Why the new NPPF must plan for people, not just units
Words by Emma Cooke, head of external affairs.
The National Planning Policy Framework (NPPF) is often described in the dry language of “targets,” “uplifts,” and “statutory duties.” But for those of us who live in the results of these decisions, it is something much more visceral. It is the blueprint for our health, the architect of our social lives, and the gatekeeper of our quality of life.
As the government consults on its December 2025 draft, the central mission is clear: growth.
But at the Quality of Life Foundation, we have a question: What kind of growth? If we build 1.5 million homes but neglect the health and social fabric of the people who live in them, we aren’t building a future – we are building a legacy of inequality.

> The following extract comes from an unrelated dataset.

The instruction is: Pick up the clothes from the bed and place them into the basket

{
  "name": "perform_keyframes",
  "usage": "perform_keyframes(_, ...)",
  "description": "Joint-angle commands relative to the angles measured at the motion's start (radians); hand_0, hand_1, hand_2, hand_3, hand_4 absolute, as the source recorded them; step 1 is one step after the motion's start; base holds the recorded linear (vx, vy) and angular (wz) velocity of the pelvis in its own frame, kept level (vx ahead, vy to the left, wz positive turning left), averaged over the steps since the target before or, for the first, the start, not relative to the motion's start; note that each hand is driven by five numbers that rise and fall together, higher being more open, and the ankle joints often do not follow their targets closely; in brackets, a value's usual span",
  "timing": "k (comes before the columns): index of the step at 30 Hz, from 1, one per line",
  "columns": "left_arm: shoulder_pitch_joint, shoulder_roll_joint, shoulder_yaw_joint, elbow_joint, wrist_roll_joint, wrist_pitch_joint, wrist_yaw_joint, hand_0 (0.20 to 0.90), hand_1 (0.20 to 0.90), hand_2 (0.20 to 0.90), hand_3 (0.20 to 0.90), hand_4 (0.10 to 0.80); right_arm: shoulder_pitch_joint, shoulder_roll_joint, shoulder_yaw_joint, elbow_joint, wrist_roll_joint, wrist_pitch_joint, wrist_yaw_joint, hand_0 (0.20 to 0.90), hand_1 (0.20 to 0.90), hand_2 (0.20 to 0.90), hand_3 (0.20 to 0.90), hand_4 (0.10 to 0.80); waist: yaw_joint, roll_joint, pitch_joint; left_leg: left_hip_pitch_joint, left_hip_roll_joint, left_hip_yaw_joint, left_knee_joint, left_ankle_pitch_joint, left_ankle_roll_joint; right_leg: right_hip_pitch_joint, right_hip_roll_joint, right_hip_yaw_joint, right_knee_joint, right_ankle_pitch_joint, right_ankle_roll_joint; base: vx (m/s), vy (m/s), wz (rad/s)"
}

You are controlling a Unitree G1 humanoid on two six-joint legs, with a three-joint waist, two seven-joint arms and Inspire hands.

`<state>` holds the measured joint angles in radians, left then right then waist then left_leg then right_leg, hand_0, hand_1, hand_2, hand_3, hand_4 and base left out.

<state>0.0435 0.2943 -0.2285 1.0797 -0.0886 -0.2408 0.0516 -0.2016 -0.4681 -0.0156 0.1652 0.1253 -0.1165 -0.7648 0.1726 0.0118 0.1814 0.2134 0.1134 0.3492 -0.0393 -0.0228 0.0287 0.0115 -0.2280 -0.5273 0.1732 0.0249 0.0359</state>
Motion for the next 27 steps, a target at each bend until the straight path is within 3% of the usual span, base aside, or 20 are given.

The vanishing thread of health
In recent years, we’ve fought to see health integrated into every level of planning. Yet, in this new draft, that thread is becoming dangerously thin. The removal of key principles – like those found in the former paragraph 96 – has left a vacuum where a ‘health duty’ should be.
When planning becomes purely about the delivery of housing and infrastructure, it stops being about people. We believe that a local plan should not be considered ‘sound’ if it cannot prove it will actively reduce health inequalities.
This isn’t just a matter of aesthetics or convenience; it is a matter of life expectancy.